(Problem): Using only the entries below, output the lines starting at the one containing "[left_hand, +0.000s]" and ending at the one containing "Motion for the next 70", exactly and inclusive of both, omitting the pictures.

(Dataset entries):
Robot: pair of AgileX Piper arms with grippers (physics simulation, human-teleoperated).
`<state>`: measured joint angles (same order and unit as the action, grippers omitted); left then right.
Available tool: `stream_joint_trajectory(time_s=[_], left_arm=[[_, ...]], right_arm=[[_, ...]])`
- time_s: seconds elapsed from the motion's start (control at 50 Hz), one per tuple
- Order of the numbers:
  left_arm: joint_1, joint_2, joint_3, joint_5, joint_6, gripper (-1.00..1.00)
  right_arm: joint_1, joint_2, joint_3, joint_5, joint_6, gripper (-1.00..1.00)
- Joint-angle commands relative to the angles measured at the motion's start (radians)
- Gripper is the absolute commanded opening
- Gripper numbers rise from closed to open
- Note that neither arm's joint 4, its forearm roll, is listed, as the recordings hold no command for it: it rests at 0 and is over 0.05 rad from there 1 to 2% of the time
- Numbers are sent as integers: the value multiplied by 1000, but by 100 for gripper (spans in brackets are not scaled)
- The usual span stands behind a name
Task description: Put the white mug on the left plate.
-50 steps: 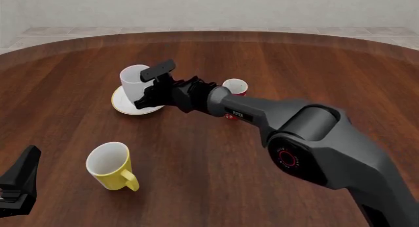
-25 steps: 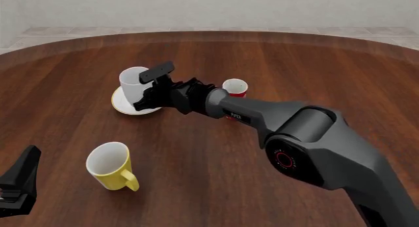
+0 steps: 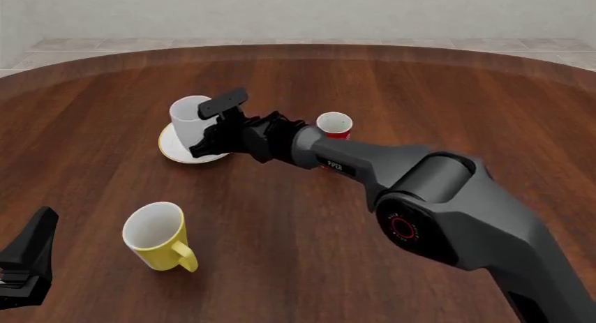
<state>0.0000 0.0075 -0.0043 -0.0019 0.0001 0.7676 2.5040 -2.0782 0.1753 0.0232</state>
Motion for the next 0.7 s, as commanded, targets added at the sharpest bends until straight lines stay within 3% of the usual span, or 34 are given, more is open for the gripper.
stream_joint_trajectory(time_s=[0.02, 0.26, 0.28, 0.7], left_arm=[[0, 0, 0, 0, 0, 100], [0, 0, 0, 0, 0, 100], [0, 0, 0, 0, 0, 100], [0, 0, 0, 0, 0, 100]], right_arm=[[1, 5, -8, 1, 9, -100], [-14, 15, -28, 16, 9, -100], [-4, 13, -25, 13, 13, 100], [4, 2, -12, 6, 28, 100]])
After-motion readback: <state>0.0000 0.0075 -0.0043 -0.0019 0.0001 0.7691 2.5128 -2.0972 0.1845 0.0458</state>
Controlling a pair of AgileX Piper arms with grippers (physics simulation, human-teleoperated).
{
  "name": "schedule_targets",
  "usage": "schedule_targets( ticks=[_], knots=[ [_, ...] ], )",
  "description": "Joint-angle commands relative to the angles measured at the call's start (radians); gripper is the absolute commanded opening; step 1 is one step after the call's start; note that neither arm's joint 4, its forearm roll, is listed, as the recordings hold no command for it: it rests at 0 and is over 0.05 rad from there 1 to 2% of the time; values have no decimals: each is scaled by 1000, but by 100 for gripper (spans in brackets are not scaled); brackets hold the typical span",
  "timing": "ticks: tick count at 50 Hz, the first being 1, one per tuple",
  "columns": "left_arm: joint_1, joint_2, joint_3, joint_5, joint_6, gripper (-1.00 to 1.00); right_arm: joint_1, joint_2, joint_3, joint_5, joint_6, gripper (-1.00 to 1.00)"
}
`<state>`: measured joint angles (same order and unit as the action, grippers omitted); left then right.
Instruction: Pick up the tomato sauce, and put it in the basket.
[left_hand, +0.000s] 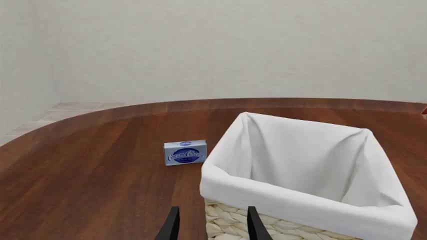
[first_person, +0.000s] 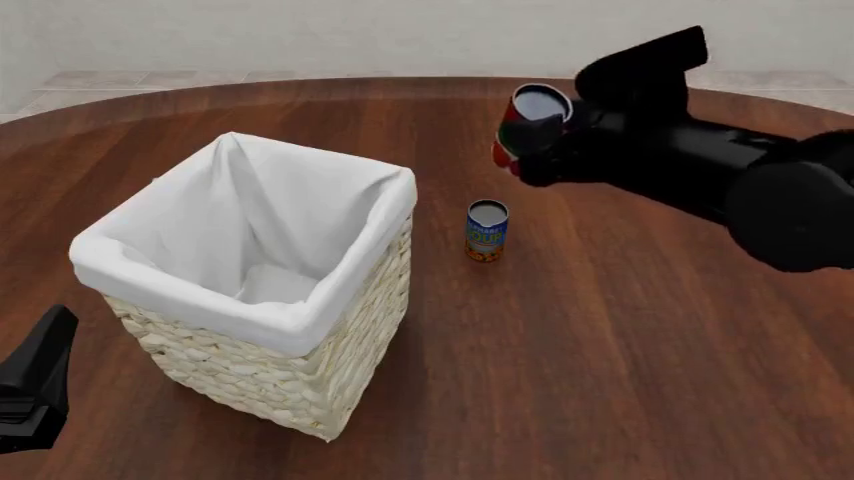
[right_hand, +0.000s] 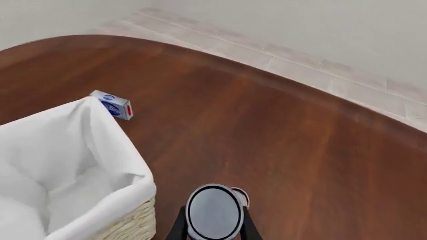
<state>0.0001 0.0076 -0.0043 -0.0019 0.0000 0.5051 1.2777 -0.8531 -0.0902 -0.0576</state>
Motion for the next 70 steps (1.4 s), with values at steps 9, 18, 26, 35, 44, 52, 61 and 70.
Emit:
schedule_targets(
  ticks=[9, 18, 26, 35, 44, 52, 61, 70],
  knots=[
    [0, 0, 0, 0, 0, 100, 120, 99, -119, 19, 2, -100],
    [0, 0, 0, 0, 0, 100, 164, 146, -191, 51, -16, -100],
    [0, 0, 0, 0, 0, 100, 200, 185, -240, 69, -29, -100],
    [0, 0, 0, 0, 0, 100, 251, 242, -302, 82, -43, -100],
    [0, 0, 0, 0, 0, 100, 293, 292, -359, 90, -52, -100],
    [0, 0, 0, 0, 0, 100, 320, 345, -407, 95, -56, -100],
    [0, 0, 0, 0, 0, 100, 343, 412, -469, 111, -59, -100],
    [0, 0, 0, 0, 0, 100, 365, 475, -533, 138, -70, -100]
  ],
)
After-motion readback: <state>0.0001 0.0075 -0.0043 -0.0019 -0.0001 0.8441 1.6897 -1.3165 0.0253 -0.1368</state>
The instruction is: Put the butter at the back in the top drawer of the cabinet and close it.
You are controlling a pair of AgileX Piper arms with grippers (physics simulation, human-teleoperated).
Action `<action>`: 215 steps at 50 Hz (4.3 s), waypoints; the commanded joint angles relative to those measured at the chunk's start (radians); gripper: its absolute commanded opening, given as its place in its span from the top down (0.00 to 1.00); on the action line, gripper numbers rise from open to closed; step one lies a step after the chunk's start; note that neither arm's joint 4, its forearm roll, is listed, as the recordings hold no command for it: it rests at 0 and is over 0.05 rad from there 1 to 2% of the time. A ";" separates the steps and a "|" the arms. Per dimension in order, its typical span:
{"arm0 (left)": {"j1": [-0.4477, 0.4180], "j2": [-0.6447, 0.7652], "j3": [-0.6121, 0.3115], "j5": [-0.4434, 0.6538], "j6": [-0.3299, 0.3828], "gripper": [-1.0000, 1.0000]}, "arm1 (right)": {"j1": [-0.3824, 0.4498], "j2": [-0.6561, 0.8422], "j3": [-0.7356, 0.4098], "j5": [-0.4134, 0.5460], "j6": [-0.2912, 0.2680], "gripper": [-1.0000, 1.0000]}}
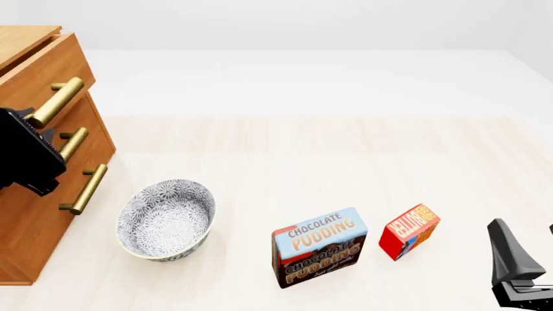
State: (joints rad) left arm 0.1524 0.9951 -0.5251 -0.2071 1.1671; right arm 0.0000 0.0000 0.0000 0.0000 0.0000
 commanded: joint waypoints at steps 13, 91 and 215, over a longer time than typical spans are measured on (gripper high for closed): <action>-0.015 0.003 0.008 0.023 0.008 1.00 | 0.000 0.000 0.000 0.000 0.000 0.00; -0.287 0.032 -0.058 0.061 0.029 1.00 | 0.000 0.000 0.000 0.000 0.000 0.00; -0.470 0.275 -1.335 1.321 -1.458 0.00 | 0.000 0.000 0.000 0.000 0.000 0.00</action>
State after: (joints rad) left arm -0.3138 1.2501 -1.8029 1.0552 -0.2080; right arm 0.0000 0.0000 0.0000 0.0000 0.0000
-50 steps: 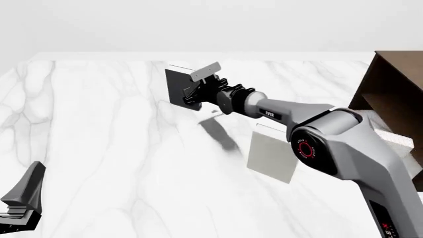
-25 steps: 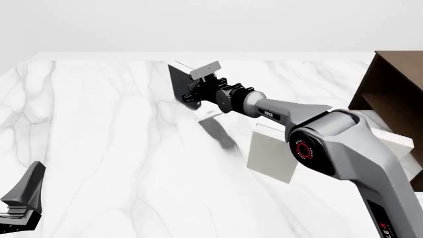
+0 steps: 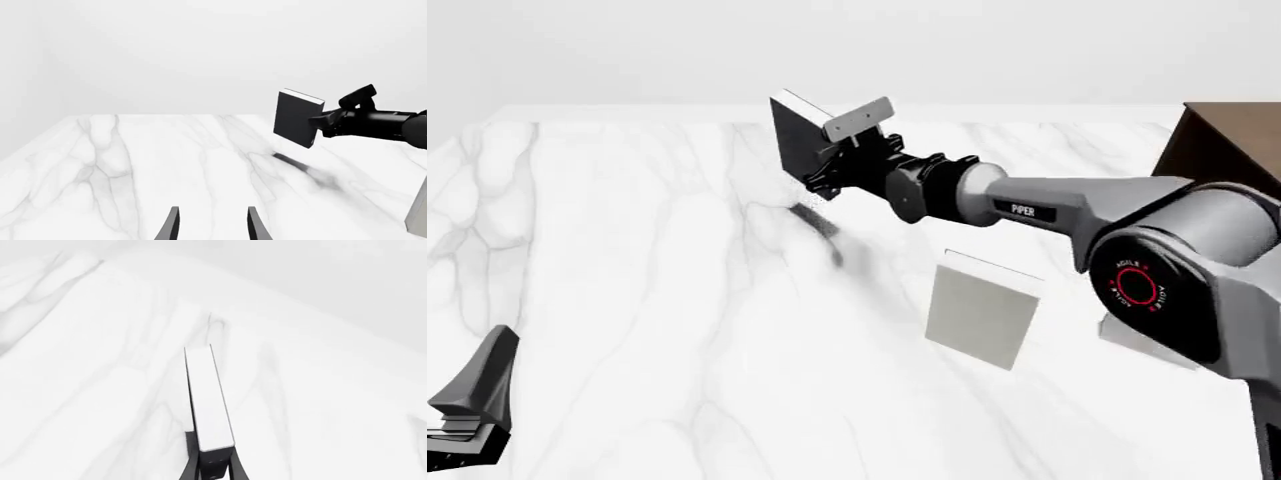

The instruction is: Pick up the book on the left and place it on top of the shelf.

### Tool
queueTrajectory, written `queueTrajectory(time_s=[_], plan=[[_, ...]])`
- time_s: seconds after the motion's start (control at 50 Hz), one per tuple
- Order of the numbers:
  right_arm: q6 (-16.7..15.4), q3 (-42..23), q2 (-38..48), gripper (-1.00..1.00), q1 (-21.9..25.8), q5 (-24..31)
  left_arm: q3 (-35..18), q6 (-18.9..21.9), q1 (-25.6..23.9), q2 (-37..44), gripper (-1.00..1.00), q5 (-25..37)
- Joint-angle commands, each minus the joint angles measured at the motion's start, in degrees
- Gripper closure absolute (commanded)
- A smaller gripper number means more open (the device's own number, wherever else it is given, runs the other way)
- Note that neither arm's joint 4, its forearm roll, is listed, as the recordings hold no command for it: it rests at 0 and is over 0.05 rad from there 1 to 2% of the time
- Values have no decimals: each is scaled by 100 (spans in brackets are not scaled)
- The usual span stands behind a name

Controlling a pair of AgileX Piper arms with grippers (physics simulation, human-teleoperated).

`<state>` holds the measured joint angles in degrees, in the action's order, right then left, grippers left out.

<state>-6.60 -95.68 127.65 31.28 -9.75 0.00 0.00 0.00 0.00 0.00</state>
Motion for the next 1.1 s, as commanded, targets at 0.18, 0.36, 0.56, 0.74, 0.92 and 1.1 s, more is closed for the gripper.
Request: queueTrajectory(time_s=[0.18, 0.36, 0.56, 0.74, 0.92, 1.1], plan=[[69, 1675, -1844, 100, 14, -544, 0, 0, 0, 0, -100, 0], [-28, 2290, -2602, 100, -27, -559, 0, 0, 0, 0, -100, 0], [-131, 2977, -3397, 100, -65, -563, 0, 0, 0, 0, -100, 0], [-281, 3433, -4152, 100, -109, -401, 0, 0, 0, 0, -100, 0], [-535, 3727, -4761, 100, -381, -234, 0, 0, 0, 0, -100, 0], [-752, 3882, -5208, 100, -617, -19, 0, 0, 0, 0, -100, 0]])
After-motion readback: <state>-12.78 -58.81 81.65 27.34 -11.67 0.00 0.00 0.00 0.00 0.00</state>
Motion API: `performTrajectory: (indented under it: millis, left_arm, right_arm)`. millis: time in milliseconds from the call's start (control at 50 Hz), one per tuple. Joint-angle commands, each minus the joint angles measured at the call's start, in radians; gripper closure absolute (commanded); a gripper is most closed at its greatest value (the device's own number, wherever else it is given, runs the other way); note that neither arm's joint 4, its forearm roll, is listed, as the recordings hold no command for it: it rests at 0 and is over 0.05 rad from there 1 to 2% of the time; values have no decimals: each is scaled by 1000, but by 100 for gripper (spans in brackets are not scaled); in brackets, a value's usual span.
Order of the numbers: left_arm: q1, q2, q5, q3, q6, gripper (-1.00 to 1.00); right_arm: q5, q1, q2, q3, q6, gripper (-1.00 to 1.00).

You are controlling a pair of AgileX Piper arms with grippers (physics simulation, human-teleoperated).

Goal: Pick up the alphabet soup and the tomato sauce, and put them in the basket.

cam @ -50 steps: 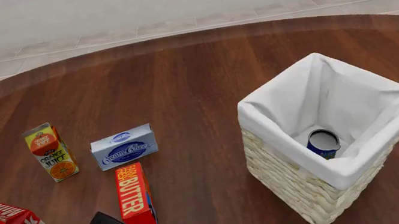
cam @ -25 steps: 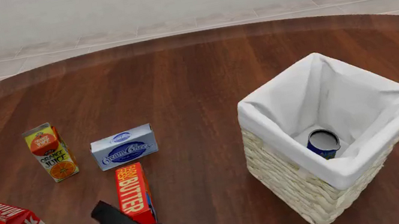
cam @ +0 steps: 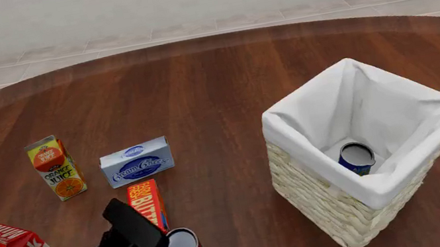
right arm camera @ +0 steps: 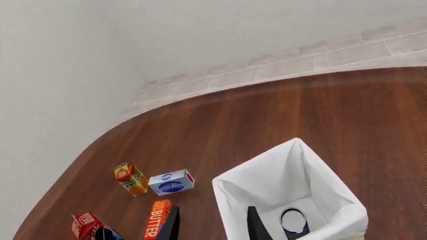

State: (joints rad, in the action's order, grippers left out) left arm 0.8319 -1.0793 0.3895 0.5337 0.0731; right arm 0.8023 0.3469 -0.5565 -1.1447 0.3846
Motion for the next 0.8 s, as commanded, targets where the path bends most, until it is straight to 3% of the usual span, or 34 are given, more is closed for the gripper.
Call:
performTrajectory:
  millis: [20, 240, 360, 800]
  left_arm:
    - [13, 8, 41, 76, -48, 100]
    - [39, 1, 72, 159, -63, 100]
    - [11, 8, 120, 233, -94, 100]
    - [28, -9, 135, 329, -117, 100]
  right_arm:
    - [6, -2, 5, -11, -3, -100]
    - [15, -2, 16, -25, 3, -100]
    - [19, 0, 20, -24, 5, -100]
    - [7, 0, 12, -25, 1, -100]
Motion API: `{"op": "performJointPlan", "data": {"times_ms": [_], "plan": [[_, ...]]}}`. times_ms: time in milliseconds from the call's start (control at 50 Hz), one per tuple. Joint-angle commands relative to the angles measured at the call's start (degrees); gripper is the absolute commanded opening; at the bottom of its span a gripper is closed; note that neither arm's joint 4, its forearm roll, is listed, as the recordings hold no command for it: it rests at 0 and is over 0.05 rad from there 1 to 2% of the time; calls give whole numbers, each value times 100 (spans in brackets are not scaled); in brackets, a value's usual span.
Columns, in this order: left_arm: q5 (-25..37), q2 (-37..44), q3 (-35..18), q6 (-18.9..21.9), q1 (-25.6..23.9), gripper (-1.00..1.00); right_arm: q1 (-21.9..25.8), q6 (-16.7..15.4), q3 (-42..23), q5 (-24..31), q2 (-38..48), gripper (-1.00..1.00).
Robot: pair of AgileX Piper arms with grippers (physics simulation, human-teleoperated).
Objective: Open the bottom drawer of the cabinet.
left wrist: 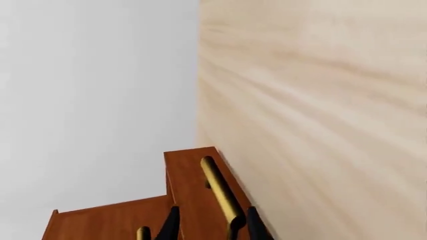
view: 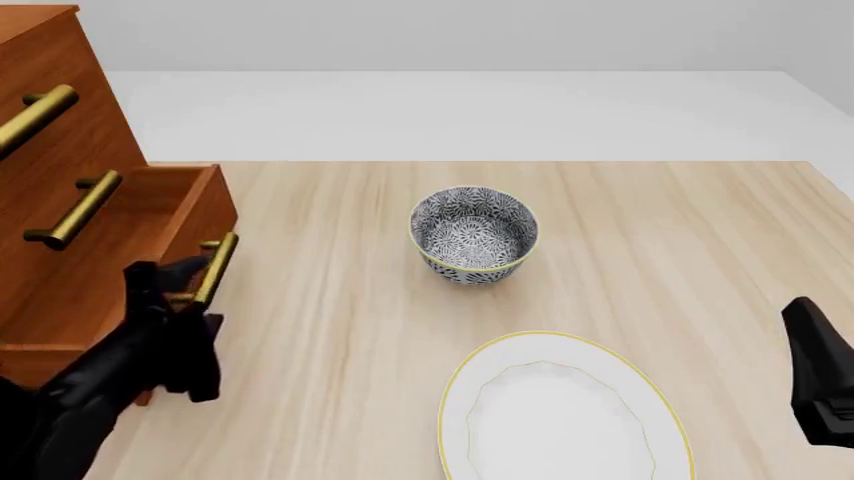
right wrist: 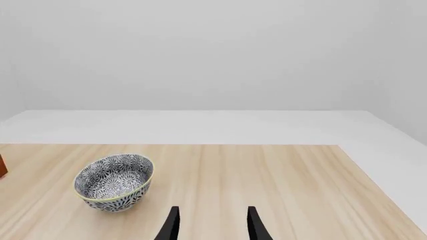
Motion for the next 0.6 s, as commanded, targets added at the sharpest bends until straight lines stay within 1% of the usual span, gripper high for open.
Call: {"op": "performJointPlan", "data": {"times_ms": [20,80,100,160,180,220,280,300,440,460,520,560,600], "plan": [[-120,-559,402,-18,-139,100,2,5,0,-13,0,100],[-99,-704,496,-8,-160,100,2,6,0,-16,0,100],[29,-876,523,-63,-201,100,0,8,-3,-16,0,100],[67,-1038,625,-32,-227,100,2,6,-3,-14,0,100],[212,-1224,650,-79,-263,100,6,7,-2,-20,0,100],[224,-1288,704,-55,-269,100,1,6,-3,-16,0,100],[436,-1653,826,-73,-325,100,2,6,-3,-19,0,100],[444,-1661,826,-73,-325,100,1,5,-3,-17,0,100],[1142,-2470,875,-83,-435,100,7,1,-12,-21,-1,100],[1162,-2490,875,-83,-434,100,7,1,-12,-21,-1,100],[1631,-3018,875,-116,-489,100,10,0,-6,-28,-1,100],[1793,-3197,875,-133,-516,100,12,0,-8,-28,-1,100],[2138,-3623,875,-165,-587,100,12,0,-10,-29,-1,100]]}}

(Response to this task):
[left_hand, +0.000s] 
[first_person, +0.000s] 
[right_hand, +0.000s] 
<state>0.0001 0.0076 -0.0043 -0.0019 0.0000 0.5051 1.2777 -0.8531 -0.0902 -0.0576</state>
Motion for the next 70 steps (1.4 s), with values at steps 9, 18, 26, 35, 44, 52, 61 and 70.

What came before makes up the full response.